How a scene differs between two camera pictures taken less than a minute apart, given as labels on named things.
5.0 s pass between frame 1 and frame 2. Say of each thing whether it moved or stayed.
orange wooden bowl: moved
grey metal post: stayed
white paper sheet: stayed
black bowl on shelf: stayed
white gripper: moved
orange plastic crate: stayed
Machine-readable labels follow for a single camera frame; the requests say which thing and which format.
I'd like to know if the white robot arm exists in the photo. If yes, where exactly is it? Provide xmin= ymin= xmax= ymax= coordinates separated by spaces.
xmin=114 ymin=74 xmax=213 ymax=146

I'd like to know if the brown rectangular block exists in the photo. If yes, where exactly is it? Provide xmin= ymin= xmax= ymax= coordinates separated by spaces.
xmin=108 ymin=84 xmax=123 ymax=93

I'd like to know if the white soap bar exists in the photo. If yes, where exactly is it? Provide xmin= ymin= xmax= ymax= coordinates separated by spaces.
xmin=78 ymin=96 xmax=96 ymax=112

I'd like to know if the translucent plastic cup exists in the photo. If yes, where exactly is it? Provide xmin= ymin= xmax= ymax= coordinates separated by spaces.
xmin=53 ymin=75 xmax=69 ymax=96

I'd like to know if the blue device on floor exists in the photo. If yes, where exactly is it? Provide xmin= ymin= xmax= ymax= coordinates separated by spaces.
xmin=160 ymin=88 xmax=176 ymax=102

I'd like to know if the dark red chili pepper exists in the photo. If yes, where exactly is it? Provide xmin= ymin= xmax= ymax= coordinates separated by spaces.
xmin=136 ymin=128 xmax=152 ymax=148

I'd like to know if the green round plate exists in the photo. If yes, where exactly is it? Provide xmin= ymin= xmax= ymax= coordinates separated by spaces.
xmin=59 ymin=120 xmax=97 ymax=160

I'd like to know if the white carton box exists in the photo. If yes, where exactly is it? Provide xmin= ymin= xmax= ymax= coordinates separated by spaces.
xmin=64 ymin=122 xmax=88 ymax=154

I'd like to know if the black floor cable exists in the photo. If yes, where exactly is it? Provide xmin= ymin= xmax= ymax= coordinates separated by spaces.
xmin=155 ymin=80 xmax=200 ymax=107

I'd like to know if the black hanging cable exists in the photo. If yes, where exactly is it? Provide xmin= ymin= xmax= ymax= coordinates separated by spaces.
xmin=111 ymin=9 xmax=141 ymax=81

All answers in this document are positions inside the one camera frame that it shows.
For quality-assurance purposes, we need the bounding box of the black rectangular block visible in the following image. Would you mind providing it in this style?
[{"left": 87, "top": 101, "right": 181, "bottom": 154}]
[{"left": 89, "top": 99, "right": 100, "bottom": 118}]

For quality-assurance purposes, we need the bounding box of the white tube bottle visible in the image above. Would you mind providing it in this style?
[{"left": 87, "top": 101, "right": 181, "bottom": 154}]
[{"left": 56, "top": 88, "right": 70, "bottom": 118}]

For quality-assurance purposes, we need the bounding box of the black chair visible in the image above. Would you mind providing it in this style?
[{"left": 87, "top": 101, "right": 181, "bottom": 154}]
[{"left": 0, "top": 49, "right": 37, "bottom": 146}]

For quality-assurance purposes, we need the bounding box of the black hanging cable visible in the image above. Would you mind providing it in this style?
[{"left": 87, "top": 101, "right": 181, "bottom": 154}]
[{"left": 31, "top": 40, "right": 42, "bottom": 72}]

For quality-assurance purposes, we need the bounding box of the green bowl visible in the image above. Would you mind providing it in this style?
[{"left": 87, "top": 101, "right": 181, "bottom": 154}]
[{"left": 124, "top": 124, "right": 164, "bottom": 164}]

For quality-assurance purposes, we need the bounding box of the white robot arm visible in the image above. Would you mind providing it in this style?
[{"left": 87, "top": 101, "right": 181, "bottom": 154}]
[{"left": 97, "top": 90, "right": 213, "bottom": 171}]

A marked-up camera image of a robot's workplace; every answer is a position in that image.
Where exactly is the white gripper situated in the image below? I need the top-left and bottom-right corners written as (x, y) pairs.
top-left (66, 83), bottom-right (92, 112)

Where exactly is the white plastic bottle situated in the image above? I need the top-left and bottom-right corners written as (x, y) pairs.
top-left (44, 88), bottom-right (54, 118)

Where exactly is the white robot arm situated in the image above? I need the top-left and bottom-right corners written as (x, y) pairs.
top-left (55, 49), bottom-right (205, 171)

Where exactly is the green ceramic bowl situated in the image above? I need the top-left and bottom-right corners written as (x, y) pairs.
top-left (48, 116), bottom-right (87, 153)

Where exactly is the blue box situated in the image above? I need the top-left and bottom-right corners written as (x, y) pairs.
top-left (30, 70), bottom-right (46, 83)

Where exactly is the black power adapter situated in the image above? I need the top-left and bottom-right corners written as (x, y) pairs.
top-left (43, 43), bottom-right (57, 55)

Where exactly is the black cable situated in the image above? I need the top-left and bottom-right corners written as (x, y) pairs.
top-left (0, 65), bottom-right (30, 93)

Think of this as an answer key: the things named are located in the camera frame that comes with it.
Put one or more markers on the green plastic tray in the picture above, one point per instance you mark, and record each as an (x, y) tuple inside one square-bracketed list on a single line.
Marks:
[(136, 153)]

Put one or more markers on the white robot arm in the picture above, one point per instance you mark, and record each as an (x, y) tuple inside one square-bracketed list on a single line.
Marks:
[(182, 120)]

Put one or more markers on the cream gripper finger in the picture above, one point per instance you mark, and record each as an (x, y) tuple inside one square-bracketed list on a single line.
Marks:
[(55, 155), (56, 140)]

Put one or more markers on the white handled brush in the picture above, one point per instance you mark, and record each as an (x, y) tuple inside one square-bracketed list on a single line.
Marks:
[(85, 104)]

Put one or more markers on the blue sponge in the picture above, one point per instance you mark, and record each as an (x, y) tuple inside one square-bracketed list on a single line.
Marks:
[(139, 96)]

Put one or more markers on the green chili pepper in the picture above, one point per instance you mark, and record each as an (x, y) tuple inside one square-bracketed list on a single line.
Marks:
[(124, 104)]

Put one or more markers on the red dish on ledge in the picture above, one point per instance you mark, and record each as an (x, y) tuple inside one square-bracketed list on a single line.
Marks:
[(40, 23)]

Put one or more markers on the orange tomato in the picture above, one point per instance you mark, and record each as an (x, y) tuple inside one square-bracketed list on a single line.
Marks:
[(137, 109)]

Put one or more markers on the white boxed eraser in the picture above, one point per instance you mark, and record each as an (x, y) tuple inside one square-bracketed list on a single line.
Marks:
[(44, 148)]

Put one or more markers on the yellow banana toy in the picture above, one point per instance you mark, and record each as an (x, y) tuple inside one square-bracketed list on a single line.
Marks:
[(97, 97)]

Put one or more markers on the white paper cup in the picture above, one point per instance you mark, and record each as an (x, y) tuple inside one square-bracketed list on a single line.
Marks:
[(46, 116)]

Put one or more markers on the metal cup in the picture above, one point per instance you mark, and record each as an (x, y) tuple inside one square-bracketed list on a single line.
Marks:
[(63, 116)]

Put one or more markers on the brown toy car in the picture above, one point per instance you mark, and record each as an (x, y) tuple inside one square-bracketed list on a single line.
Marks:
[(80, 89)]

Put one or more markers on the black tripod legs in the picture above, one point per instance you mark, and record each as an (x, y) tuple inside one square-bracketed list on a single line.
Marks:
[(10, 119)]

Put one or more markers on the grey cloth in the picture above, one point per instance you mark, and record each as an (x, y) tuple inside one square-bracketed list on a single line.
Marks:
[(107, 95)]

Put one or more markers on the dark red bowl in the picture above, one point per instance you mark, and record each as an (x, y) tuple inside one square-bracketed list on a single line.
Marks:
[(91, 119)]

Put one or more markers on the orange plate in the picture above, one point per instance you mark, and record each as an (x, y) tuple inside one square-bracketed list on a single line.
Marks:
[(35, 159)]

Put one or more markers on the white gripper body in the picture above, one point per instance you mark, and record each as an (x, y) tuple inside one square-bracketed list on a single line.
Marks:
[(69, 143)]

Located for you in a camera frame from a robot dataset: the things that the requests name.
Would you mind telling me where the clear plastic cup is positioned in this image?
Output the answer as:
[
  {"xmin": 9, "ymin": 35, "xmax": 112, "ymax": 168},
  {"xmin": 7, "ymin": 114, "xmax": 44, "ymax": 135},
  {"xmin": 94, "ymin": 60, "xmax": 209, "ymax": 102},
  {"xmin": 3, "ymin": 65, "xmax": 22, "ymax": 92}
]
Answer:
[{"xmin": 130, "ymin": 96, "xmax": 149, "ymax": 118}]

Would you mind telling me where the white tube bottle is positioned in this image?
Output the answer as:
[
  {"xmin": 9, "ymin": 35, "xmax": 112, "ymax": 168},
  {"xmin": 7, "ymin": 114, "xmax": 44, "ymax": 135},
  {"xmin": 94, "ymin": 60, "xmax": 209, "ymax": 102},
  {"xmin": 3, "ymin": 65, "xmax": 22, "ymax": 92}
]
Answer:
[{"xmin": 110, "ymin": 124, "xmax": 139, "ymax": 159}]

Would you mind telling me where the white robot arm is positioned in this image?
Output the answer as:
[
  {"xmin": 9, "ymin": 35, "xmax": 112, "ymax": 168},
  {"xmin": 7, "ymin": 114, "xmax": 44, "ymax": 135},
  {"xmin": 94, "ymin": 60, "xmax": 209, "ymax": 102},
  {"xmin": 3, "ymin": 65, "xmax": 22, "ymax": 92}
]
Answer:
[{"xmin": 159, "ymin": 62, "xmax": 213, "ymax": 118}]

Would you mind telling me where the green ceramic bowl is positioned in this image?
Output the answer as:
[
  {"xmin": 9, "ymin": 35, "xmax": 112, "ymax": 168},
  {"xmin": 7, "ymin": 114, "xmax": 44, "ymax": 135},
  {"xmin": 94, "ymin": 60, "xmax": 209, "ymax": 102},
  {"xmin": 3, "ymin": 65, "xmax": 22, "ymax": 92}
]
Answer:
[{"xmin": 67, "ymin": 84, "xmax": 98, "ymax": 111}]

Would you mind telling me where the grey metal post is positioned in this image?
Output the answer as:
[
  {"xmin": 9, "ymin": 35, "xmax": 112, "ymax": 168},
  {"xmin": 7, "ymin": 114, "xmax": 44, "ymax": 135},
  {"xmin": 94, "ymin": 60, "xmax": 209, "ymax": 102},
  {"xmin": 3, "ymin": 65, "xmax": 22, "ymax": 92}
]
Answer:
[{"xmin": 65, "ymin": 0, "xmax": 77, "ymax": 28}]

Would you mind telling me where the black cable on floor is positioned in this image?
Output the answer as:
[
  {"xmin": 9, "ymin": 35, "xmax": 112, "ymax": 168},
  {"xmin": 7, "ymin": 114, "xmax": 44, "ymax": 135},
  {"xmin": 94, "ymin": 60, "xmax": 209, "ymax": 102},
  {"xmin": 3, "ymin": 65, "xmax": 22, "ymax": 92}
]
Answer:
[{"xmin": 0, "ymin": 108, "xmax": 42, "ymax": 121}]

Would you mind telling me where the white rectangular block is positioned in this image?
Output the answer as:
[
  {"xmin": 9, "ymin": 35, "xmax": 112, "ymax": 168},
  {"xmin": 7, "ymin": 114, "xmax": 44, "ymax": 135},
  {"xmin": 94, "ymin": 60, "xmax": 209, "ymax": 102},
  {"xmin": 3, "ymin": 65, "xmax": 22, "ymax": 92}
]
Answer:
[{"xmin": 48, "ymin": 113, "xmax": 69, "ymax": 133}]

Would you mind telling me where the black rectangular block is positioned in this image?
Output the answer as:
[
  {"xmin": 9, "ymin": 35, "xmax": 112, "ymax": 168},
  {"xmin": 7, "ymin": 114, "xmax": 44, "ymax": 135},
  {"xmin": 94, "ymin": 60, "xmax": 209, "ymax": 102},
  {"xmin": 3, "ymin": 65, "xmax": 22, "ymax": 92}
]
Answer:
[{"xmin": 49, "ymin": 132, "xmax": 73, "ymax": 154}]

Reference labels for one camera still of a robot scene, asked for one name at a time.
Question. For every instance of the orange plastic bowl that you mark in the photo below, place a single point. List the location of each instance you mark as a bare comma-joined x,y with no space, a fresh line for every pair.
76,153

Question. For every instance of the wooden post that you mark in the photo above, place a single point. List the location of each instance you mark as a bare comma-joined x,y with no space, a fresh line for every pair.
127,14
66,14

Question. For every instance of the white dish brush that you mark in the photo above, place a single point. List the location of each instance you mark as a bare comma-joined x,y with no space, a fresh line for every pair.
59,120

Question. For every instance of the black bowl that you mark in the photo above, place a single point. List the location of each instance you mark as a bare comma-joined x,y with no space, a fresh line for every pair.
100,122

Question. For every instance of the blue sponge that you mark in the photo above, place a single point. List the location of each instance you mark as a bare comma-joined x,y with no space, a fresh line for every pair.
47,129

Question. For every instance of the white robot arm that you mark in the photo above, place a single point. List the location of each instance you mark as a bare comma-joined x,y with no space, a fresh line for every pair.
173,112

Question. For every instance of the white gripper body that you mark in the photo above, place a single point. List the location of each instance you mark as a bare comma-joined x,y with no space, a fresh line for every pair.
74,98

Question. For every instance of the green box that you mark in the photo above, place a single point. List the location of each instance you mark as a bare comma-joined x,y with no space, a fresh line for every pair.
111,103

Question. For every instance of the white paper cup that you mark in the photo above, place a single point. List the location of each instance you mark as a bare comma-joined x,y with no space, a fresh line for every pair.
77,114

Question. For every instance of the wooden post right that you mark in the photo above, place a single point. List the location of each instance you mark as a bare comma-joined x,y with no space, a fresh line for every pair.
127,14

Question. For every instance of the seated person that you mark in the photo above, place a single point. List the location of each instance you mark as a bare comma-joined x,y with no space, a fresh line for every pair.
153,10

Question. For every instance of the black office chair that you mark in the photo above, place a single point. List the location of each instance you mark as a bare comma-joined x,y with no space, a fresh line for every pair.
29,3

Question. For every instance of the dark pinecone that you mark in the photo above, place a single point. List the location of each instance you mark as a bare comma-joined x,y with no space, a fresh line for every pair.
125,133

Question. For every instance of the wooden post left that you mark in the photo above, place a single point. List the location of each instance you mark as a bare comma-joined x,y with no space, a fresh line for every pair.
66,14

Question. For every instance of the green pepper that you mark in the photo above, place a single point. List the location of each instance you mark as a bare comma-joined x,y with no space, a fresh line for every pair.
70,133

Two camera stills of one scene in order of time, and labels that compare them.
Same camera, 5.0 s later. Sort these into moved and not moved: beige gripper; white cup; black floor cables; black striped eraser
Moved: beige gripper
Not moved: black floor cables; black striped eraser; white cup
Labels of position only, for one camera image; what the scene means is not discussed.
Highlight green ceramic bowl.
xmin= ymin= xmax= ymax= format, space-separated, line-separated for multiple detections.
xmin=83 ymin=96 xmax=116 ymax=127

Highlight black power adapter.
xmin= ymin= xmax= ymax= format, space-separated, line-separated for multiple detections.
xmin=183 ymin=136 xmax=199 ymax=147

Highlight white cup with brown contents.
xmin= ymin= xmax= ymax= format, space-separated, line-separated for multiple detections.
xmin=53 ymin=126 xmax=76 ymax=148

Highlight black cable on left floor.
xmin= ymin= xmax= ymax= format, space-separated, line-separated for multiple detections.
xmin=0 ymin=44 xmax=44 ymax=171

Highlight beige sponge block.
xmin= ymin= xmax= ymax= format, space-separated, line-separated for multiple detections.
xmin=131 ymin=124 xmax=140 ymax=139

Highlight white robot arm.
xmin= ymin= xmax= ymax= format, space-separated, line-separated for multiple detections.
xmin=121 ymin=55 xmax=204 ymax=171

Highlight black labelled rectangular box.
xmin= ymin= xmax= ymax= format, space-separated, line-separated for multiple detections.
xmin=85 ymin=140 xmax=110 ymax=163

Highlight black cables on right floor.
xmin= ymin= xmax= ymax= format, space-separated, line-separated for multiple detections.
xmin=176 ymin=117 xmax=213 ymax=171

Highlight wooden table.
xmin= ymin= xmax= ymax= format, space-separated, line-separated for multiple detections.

☆ ☆ ☆ ☆

# Aim of the task:
Set down, exactly as they appear above, all lines from the one that has "Question. For every instance of the dark" down to the one that has "Highlight green ceramic bowl.", including those two and no others.

# Task output:
Question. For every instance of the dark pinecone that you mark in the photo above, place a single point. List the location of each instance you mark as a bare comma-joined x,y with no space, a fresh line for every pair.
125,133

Question. For every instance of the wooden post left that you mark in the photo above, place a single point. List the location of each instance you mark as a bare comma-joined x,y with no space, a fresh line for every pair.
66,14

Question. For every instance of the green pepper that you mark in the photo above, place a single point. List the location of each instance you mark as a bare comma-joined x,y with no space, a fresh line for every pair.
70,133

Two camera stills of one scene in order of time, and labels that compare them.
Same camera, 5.0 s later. Sort these into moved and not moved: beige gripper; white cup; black floor cables; black striped eraser
Moved: beige gripper
Not moved: black floor cables; black striped eraser; white cup
Labels of position only, for one camera image; what the scene means is not discussed.
Highlight green ceramic bowl.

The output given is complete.